Segment Start: INFORMATION PROVIDED

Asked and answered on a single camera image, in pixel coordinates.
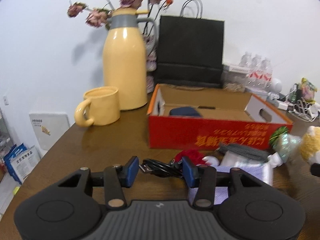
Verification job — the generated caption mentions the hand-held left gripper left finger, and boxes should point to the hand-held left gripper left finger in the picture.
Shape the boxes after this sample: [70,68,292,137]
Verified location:
[54,156,139,208]

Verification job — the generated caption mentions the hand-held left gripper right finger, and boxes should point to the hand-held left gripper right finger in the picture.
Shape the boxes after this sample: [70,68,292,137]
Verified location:
[182,156,258,208]

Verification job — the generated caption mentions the white and yellow plush hamster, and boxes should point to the white and yellow plush hamster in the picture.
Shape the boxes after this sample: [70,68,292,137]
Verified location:
[299,126,320,165]

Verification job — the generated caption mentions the black usb cable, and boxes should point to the black usb cable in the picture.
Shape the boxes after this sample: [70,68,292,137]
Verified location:
[139,158,185,179]

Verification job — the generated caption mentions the iridescent plastic bag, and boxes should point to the iridescent plastic bag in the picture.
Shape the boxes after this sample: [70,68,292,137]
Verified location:
[272,133,303,165]

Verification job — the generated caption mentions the red cardboard box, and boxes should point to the red cardboard box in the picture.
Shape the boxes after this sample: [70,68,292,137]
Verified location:
[147,84,293,150]

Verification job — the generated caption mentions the purple fabric pouch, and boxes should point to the purple fabric pouch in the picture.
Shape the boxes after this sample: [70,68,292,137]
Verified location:
[187,164,273,205]

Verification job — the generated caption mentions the navy zip case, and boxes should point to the navy zip case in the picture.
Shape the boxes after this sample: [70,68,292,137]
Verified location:
[169,107,203,118]

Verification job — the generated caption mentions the red yarn tassel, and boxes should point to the red yarn tassel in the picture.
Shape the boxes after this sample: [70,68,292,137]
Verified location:
[174,149,204,167]

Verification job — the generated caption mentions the small white cap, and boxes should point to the small white cap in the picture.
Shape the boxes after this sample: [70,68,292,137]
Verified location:
[202,156,220,167]

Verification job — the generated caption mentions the green striped ball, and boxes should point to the green striped ball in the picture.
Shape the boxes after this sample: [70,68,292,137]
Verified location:
[269,127,289,145]

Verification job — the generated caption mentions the grey mesh pouch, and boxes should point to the grey mesh pouch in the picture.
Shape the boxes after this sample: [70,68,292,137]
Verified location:
[216,142,269,160]

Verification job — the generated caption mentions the yellow mug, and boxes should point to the yellow mug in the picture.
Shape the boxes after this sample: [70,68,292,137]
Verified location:
[74,86,121,127]

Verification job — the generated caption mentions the yellow snack packet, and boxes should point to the yellow snack packet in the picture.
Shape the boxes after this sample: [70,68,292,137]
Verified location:
[299,77,318,100]

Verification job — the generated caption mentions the white printed carton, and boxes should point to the white printed carton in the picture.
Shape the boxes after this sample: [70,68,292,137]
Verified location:
[29,111,70,151]

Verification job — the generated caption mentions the white robot toy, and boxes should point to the white robot toy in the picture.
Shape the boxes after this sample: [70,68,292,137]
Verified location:
[267,78,284,105]

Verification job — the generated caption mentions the clear container of seeds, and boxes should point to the clear container of seeds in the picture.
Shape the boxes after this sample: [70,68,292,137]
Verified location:
[222,62,250,92]

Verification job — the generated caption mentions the yellow thermos jug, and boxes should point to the yellow thermos jug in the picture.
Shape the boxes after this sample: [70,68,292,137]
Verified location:
[102,8,157,110]

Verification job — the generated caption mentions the blue printed packets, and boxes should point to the blue printed packets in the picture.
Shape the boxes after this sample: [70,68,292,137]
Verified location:
[4,142,42,184]

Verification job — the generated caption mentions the pink fuzzy vase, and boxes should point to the pink fuzzy vase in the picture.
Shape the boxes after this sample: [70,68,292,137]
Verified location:
[146,34,158,94]

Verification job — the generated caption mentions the black paper bag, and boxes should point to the black paper bag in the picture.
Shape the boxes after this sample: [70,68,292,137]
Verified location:
[155,0,225,89]

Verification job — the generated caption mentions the dried pink flowers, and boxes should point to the dried pink flowers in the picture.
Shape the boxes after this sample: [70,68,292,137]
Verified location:
[67,0,174,30]

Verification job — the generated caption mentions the white cable tangle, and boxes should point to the white cable tangle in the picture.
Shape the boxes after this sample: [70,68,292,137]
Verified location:
[285,85,320,123]

Segment End: INFORMATION PROVIDED

→ **ACTION ITEM**: Without including any picture, retype the entries exactly.

→ **TASK RESPONSE**:
Asked and answered on a single camera image, in pixel coordinates.
Verification job — the generated caption mentions the hand-held left gripper left finger, and boxes should point to the hand-held left gripper left finger in the picture.
Shape the boxes after this sample: [70,68,292,137]
Verified location:
[54,156,139,208]

Verification job — the generated caption mentions the hand-held left gripper right finger, and boxes should point to the hand-held left gripper right finger in the picture.
Shape the boxes after this sample: [70,68,292,137]
Verified location:
[182,156,258,208]

Verification job — the generated caption mentions the white and yellow plush hamster, and boxes should point to the white and yellow plush hamster in the picture.
Shape the boxes after this sample: [70,68,292,137]
Verified location:
[299,126,320,165]

Verification job — the generated caption mentions the black usb cable, and boxes should point to the black usb cable in the picture.
Shape the boxes after this sample: [70,68,292,137]
Verified location:
[139,158,185,179]

Verification job — the generated caption mentions the iridescent plastic bag, and boxes should point to the iridescent plastic bag in the picture.
Shape the boxes after this sample: [70,68,292,137]
Verified location:
[272,133,303,165]

Verification job — the generated caption mentions the red cardboard box, and boxes should point to the red cardboard box in the picture.
Shape the boxes after this sample: [70,68,292,137]
Verified location:
[147,84,293,150]

Verification job — the generated caption mentions the purple fabric pouch, and boxes should point to the purple fabric pouch in the picture.
Shape the boxes after this sample: [70,68,292,137]
Verified location:
[187,164,273,205]

Verification job — the generated caption mentions the navy zip case, and boxes should point to the navy zip case in the picture.
Shape the boxes after this sample: [70,68,292,137]
Verified location:
[169,107,203,118]

Verification job — the generated caption mentions the red yarn tassel, and boxes should point to the red yarn tassel in the picture.
Shape the boxes after this sample: [70,68,292,137]
Verified location:
[174,149,204,167]

Verification job — the generated caption mentions the small white cap, and boxes should point to the small white cap in the picture.
Shape the boxes after this sample: [70,68,292,137]
Verified location:
[202,156,220,167]

Verification job — the generated caption mentions the green striped ball, and boxes should point to the green striped ball in the picture.
Shape the boxes after this sample: [70,68,292,137]
Verified location:
[269,127,289,145]

Verification job — the generated caption mentions the grey mesh pouch, and boxes should point to the grey mesh pouch in the picture.
Shape the boxes after this sample: [70,68,292,137]
Verified location:
[216,142,269,160]

Verification job — the generated caption mentions the yellow mug, and boxes should point to the yellow mug in the picture.
Shape the boxes after this sample: [70,68,292,137]
Verified location:
[74,86,121,127]

Verification job — the generated caption mentions the yellow snack packet, and boxes should point to the yellow snack packet in the picture.
Shape the boxes after this sample: [70,68,292,137]
Verified location:
[299,77,318,100]

Verification job — the generated caption mentions the white printed carton, and boxes should point to the white printed carton in the picture.
Shape the boxes after this sample: [70,68,292,137]
Verified location:
[29,111,70,151]

Verification job — the generated caption mentions the white robot toy, and boxes should point to the white robot toy in the picture.
Shape the boxes after this sample: [70,68,292,137]
Verified location:
[267,78,284,105]

Verification job — the generated caption mentions the clear container of seeds, and boxes should point to the clear container of seeds in the picture.
Shape the boxes after this sample: [70,68,292,137]
Verified location:
[222,62,250,92]

Verification job — the generated caption mentions the yellow thermos jug, and boxes should point to the yellow thermos jug in the picture.
Shape the boxes after this sample: [70,68,292,137]
Verified location:
[102,8,157,110]

Verification job — the generated caption mentions the blue printed packets, and boxes should point to the blue printed packets in the picture.
Shape the boxes after this sample: [70,68,292,137]
Verified location:
[4,142,42,184]

Verification job — the generated caption mentions the pink fuzzy vase, and boxes should point to the pink fuzzy vase in the picture.
Shape the boxes after this sample: [70,68,292,137]
Verified location:
[146,34,158,94]

Verification job — the generated caption mentions the black paper bag, and boxes should point to the black paper bag in the picture.
Shape the boxes after this sample: [70,68,292,137]
Verified location:
[155,0,225,89]

Verification job — the generated caption mentions the dried pink flowers, and boxes should point to the dried pink flowers in the picture.
Shape the boxes after this sample: [70,68,292,137]
Verified location:
[67,0,174,30]

Verification job — the generated caption mentions the white cable tangle, and boxes should point to the white cable tangle in the picture.
Shape the boxes after this sample: [70,68,292,137]
Verified location:
[285,85,320,123]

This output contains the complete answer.